W tym miejscu warto wrócić do wytycznych WHO i ich konsekwencji dla listy rankingowej EEA.
Plan działania na rzecz eliminacji zanieczyszczeń wody, powietrza i gleby, będący częścią Europejskiego Zielonego Ładu, wyznacza na rok 2030 cel polegający na zmniejszeniu przedwczesnych zgonów spowodowanych obecnością w atmosferze cząstek PM2.5 o co najmniej 55 proc. Do połowy obecnego stulecia stężenia pyłu zawieszonego mają być tak niskie, że nie będą miały znaczących skutków zdrowotnych. Aby te cele osiągnąć, na początku 2024 roku instytucje unijne osiągnęły porozumienie w sprawie wniosku o aktualizację dyrektyw dotyczących jakości powietrza atmosferycznego i dostosowanie norm jakości powietrza UE do wytycznych WHO. 3 lata temu Światowa Organizacja Zdrowia ogłosiła, że maksymalny poziom długoterminowego stężenia PM2,5 w powietrzu nie powinien przekraczać 5 μg/m3. Tymczasem w Unii Europejskiej obowiązujące przepisy określają roczną wartość graniczną na poziomie 25 μg/m3. Obecnie Dyrektywa w sprawie jakości powietrza atmosferycznego 2008/50/WE jest poddawana rewizji w celu m.in. lepszego dostosowania jej zapisów do wymogów WHO.
„Dostosowanie norm unijnych do wytycznych WHO to krok w dobrym kierunku.

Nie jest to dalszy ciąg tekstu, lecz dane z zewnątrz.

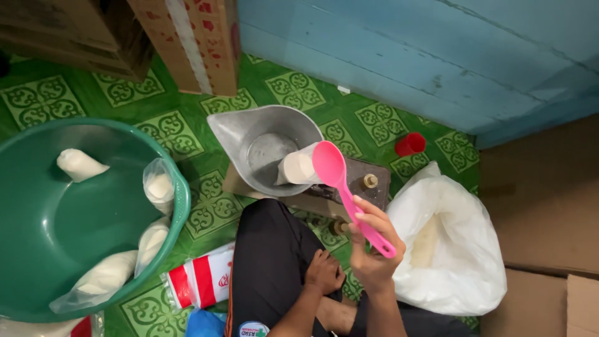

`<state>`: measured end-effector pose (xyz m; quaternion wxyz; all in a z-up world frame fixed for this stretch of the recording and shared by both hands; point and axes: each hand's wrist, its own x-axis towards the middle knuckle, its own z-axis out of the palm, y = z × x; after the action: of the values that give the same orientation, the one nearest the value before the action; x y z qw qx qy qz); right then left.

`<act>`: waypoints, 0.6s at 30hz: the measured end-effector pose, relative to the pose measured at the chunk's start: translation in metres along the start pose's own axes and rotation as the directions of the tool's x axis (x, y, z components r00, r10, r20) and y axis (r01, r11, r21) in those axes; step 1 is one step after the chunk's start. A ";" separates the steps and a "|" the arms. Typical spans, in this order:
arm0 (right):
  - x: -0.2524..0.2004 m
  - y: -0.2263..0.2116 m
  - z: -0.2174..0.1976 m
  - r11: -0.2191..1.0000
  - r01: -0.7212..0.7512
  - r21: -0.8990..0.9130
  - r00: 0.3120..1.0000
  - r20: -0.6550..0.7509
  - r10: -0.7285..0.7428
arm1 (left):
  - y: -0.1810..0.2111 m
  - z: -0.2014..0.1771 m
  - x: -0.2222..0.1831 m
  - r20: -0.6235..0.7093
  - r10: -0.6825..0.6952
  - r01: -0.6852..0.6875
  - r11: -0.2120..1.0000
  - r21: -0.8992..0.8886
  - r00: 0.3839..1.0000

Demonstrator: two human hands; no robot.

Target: Scoop powder from a large bag into a funnel using a spoon while sitting on the floor.

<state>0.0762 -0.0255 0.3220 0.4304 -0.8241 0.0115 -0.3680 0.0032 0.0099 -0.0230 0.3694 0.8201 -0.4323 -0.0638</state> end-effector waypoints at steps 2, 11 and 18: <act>-0.004 0.003 -0.004 0.995 -0.059 0.076 0.991 -0.112 0.067 | 0.000 0.000 0.000 0.029 -0.019 0.020 0.999 -0.037 0.999; -0.037 0.039 -0.053 0.782 -0.193 0.592 0.729 -0.447 0.518 | 0.003 -0.005 0.000 -0.107 0.062 -0.059 0.998 0.036 0.992; -0.062 0.057 -0.114 0.718 -0.157 0.678 0.555 -0.541 0.632 | 0.009 -0.012 0.001 -0.080 0.097 -0.088 0.990 0.108 0.992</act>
<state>-0.0224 -0.1209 0.2852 0.6806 -0.4078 0.2735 -0.5438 0.0031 0.0122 -0.0079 0.3467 0.8193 -0.4565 0.0112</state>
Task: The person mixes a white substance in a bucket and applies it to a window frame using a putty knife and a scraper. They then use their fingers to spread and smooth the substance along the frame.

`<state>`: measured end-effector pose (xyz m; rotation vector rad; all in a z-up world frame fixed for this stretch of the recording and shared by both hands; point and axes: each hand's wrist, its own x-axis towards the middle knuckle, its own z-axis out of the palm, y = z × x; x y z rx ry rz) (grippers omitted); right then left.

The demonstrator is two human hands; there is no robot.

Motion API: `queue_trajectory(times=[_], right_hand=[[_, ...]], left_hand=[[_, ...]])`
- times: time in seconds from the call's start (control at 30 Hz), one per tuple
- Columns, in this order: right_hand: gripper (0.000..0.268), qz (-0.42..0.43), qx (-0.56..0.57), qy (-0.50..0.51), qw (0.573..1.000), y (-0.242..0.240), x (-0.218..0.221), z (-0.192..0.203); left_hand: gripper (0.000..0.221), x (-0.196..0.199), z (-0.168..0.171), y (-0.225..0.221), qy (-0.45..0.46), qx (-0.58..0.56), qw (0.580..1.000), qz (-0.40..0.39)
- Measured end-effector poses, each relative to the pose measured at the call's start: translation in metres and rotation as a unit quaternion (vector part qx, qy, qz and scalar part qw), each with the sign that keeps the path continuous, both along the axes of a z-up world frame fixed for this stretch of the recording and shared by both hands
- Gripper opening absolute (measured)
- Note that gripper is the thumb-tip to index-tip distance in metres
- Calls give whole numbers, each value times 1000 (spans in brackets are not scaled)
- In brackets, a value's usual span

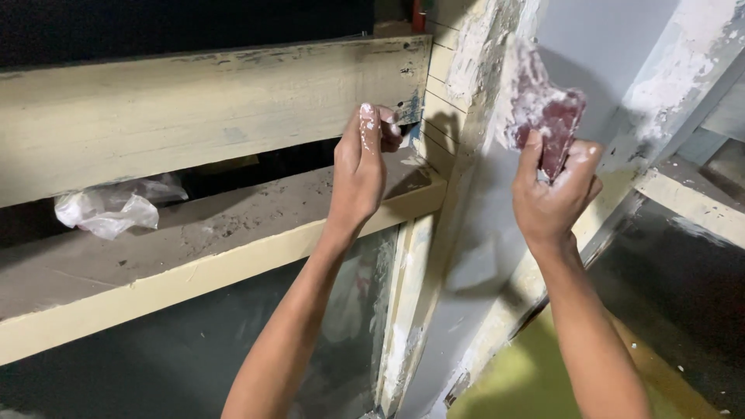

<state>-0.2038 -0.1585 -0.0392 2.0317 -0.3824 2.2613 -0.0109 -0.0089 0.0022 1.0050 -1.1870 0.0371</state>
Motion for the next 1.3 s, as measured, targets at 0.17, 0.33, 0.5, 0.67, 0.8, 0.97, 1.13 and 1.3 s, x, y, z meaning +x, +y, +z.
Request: queue_trajectory(times=[0.17,0.33,0.5,0.67,0.8,0.97,1.13,1.3], right_hand=[[28,-27,-44,-20,998,-7,25,21],[24,-151,-87,15,985,6,68,33],[22,-167,-116,54,978,30,86,32],[28,-192,-122,80,970,36,88,17],[30,-188,-112,101,971,43,81,-3],[19,-139,-86,120,979,44,54,-28],[14,-99,-92,51,989,23,7,-20],[11,-66,-151,44,985,-34,-10,47]], left_hand=[[46,-2,0,-6,1,-10,1000,-18],[45,-2,3,-6,20,-11,999,-36],[44,9,5,4,12,-27,999,-30],[49,15,8,12,29,-27,999,-3],[52,12,9,16,24,-29,999,-3],[51,6,9,13,31,-27,999,-19],[47,1,9,10,27,-40,998,-44],[46,-1,9,1,35,-30,997,-64]])
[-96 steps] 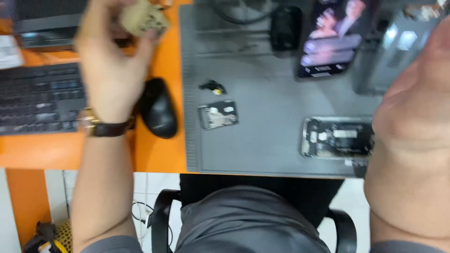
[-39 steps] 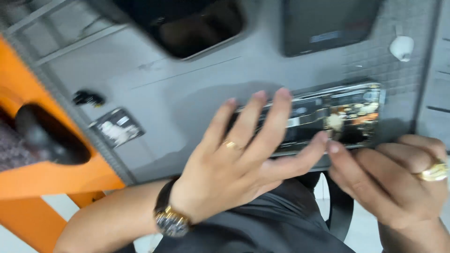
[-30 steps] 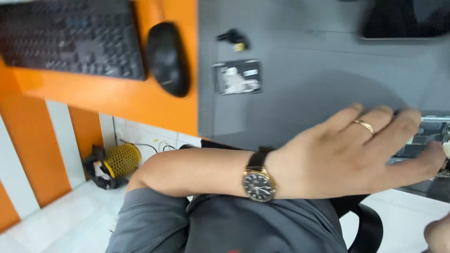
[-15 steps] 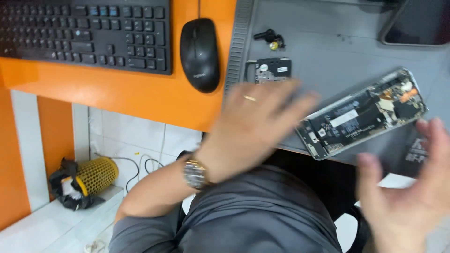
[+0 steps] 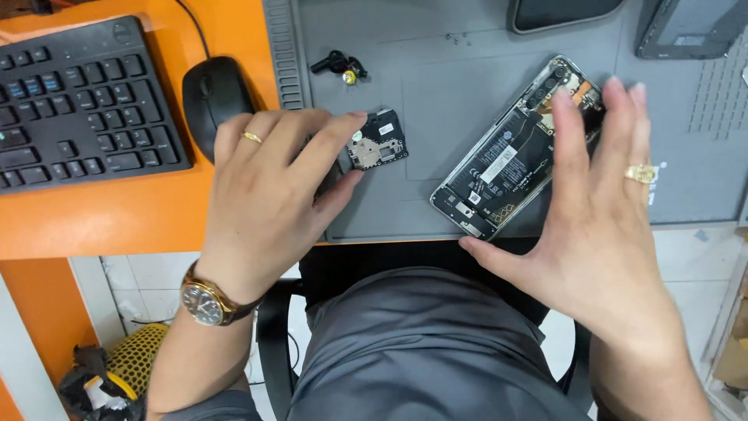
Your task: The person places a small black circuit board into the internal cavity of a disassembled smartphone. They then use a screwdriver to tighten screws around the board and other internal components to secure them in place.
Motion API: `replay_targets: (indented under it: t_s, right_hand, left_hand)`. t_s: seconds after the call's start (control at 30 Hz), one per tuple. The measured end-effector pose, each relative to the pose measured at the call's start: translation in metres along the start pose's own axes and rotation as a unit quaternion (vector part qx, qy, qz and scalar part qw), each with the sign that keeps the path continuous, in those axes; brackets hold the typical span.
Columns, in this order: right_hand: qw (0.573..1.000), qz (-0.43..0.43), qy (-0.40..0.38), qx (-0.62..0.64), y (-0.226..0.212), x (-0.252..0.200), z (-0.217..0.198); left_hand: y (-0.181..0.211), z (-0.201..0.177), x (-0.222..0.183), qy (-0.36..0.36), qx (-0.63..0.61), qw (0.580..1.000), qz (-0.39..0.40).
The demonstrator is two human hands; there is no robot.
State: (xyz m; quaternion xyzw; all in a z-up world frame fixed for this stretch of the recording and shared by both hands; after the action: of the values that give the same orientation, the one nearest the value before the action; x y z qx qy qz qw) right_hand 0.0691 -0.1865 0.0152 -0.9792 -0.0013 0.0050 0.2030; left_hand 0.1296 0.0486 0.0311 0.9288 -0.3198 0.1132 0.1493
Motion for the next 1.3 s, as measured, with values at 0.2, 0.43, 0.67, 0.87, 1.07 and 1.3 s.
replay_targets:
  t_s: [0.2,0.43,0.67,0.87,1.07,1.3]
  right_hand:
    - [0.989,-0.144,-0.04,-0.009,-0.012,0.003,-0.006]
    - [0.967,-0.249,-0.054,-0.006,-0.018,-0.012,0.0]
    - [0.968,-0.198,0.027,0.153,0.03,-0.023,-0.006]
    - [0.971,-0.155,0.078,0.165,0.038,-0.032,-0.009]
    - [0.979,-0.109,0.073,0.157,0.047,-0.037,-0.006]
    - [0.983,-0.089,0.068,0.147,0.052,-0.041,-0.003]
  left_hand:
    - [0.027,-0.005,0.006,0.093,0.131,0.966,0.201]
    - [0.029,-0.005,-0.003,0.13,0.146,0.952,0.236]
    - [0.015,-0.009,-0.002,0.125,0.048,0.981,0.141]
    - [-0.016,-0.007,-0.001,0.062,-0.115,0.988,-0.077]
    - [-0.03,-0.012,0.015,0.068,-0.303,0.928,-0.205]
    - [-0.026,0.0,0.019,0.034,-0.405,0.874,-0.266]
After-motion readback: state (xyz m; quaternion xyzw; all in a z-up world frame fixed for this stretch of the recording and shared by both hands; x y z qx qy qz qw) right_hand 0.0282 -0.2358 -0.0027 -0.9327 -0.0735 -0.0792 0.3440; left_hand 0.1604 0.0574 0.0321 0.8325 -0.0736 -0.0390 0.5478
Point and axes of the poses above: each hand's wrist, its own x-axis towards the middle knuckle, its own z-axis out of the palm, y = z × x, the point moved 9 cm from there along x, towards the middle knuckle, and after that the axes turned 13 degrees about y, right-handed, at the moved point
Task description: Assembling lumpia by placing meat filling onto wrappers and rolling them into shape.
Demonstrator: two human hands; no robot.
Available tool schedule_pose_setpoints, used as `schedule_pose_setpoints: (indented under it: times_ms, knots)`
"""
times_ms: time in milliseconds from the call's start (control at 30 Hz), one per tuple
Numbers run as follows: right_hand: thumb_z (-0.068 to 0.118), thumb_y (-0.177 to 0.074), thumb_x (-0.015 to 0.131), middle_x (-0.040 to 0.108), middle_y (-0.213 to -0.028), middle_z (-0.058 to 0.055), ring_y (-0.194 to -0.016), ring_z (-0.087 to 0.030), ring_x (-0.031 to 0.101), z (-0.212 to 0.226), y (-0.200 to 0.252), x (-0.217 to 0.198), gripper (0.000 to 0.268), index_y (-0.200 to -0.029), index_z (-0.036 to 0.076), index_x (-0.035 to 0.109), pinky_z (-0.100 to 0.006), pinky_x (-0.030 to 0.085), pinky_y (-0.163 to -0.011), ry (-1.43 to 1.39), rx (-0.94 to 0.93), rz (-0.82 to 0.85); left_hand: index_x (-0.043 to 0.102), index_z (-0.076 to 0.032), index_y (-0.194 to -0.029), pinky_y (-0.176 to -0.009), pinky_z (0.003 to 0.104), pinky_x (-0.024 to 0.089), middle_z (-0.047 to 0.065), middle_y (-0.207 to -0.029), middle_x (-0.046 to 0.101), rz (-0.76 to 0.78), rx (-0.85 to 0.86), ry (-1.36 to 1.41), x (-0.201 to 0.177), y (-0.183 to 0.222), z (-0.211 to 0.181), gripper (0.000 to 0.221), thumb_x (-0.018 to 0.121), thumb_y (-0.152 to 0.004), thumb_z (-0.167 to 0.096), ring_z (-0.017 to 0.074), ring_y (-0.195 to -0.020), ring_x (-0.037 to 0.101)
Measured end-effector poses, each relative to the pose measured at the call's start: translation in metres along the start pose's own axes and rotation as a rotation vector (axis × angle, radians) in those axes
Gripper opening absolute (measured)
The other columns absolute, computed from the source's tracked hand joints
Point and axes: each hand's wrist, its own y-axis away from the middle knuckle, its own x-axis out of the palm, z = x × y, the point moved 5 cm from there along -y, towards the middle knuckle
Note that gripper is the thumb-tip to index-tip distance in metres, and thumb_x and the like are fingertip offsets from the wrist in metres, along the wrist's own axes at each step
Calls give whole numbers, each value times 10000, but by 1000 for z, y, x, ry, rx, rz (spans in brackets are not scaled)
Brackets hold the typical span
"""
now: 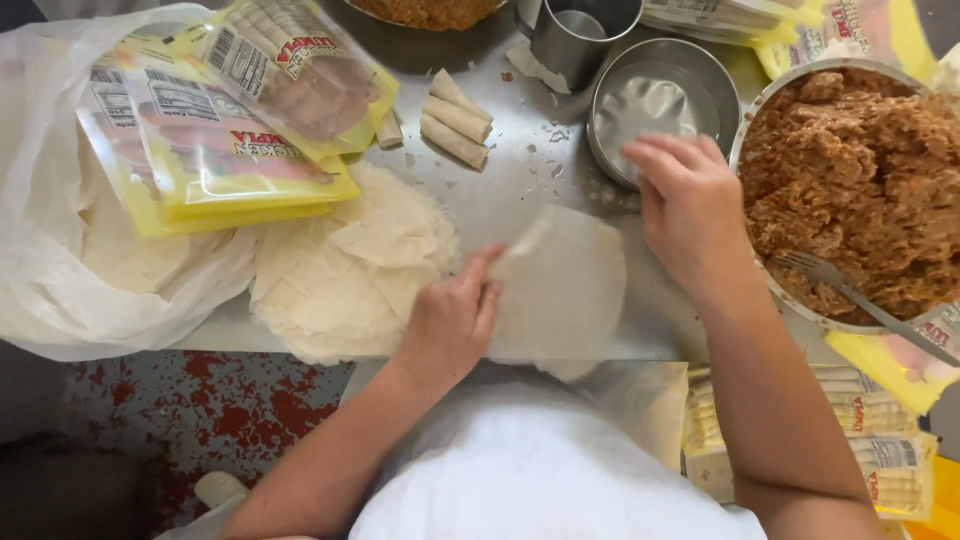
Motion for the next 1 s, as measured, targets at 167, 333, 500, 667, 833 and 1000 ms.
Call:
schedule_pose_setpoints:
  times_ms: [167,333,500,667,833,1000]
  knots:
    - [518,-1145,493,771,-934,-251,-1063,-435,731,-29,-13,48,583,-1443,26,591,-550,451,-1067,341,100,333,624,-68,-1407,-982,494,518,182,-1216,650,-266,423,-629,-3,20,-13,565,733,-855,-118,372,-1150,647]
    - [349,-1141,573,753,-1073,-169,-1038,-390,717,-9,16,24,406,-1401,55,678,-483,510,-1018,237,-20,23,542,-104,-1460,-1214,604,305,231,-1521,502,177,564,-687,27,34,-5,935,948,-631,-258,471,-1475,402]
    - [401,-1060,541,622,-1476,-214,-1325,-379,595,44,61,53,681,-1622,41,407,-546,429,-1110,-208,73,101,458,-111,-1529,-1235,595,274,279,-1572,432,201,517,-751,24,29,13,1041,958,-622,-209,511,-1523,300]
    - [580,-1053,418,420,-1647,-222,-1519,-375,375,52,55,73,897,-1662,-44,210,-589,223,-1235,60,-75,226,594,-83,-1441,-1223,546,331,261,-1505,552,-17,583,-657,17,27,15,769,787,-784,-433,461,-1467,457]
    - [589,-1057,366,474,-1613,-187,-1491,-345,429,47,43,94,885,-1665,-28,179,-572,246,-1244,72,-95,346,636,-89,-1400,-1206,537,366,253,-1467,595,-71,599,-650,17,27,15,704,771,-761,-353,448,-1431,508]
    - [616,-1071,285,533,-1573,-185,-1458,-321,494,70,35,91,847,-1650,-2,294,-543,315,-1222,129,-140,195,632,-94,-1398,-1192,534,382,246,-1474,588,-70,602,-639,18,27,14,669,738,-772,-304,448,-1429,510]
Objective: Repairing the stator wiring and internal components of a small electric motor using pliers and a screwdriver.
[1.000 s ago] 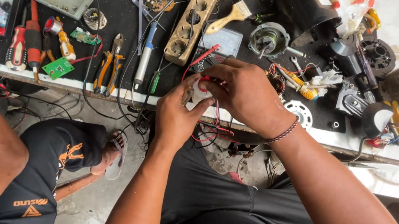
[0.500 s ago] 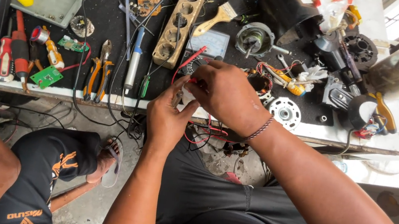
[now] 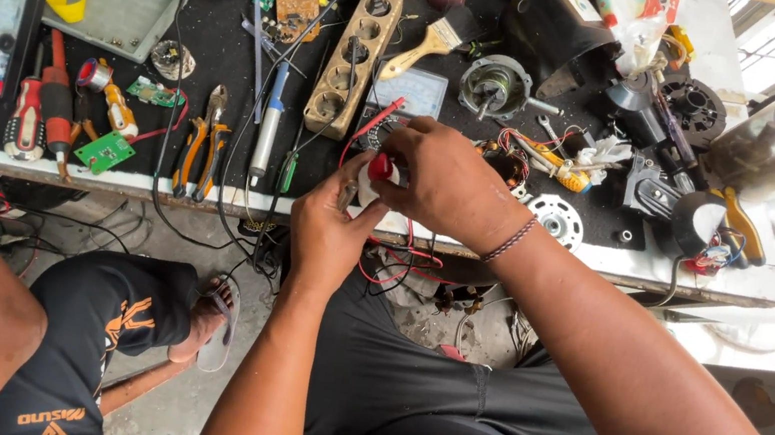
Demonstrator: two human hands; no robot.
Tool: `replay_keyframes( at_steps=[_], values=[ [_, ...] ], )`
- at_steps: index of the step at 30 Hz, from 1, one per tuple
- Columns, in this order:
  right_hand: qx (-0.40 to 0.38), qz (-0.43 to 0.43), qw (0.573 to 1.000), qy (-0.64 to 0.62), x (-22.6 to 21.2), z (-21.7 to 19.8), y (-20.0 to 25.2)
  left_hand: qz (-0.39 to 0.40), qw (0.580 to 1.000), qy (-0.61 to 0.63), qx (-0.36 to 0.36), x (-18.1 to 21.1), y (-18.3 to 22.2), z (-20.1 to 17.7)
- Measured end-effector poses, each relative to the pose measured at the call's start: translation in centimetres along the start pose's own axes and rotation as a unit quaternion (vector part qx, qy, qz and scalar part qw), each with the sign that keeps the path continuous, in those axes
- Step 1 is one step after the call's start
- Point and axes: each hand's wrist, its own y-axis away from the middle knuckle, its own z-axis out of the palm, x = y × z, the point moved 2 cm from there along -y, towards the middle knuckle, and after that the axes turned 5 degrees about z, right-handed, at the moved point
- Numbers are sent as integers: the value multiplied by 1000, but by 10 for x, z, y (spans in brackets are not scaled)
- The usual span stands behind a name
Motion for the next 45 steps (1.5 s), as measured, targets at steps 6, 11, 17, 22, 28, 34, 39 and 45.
replay_keyframes(
  at_steps=[6, 11, 17, 22, 28, 34, 39, 45],
  values=[
    [-26, -37, 998, -40, -18, -28, 11, -16, 1000, -22, 5, -12, 0, 1],
    [6, -17, 1000, -25, -1, -17, 12, -20, 1000, 9, 3, -4, -1, 4],
    [22, -37, 995, -89, 13, -5, 12, -33, 999, 27, 8, -6, -2, 6],
    [4, -48, 988, -144, 6, -9, 18, -25, 1000, 2, 10, -7, -4, 4],
    [17, -2, 991, -136, 11, -4, 20, -24, 1000, 11, 13, -9, -6, 7],
    [46, -31, 992, -111, 16, -5, 18, -34, 999, 33, 8, -8, -5, 7],
    [76, -20, 989, -128, 25, 0, 19, -24, 999, 22, -1, -2, -7, 4],
    [74, -19, 979, -187, 19, 4, 19, -27, 999, 16, -2, -3, -6, 6]
  ],
)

Problem w tym, że zaostrzone normy stawiają jeszcze większe wyzwania przed Polską”. – komentuje dr Leszek Ośródka z Centrum Badań i Rozwoju IMGW-PIB. – „Z przedstawionych danych wyłania się realny obraz zanieczyszczenia pyłem powietrza w naszym kraju. Intuicyjnie miasta o mniejszej wielkości i dużym „zalesieniu” – jak Zielona Góra – wypadają znacznie lepiej od centrów dużych aglomeracji. Należy jednak pamiętać, że w Polsce problem kryje się także w obszarach pozamiejskich, gdzie spalanie paliw stałych jest poza kontrolą, a warunki topograficzne nie sprzyjają rozpraszaniu zanieczyszczeń. Słowem problem jest większy i bardziej niejednoznaczny. Niemniej jednak, takie zestawienia jak przygotowane przez EEA są potrzebne zarówno dla decydentów, jak i społeczeństwa, abyśmy byli świadomi, gdzie w drodze do czystszego powietrza się znajdujemy. Z drugiej strony, należy pamiętać, że pole imisji zanieczyszczeń jest bardzo zmienne i fakt przypisania miasta do rankingu czystości powietrza może nie odzwierciedlać faktycznego problemu”.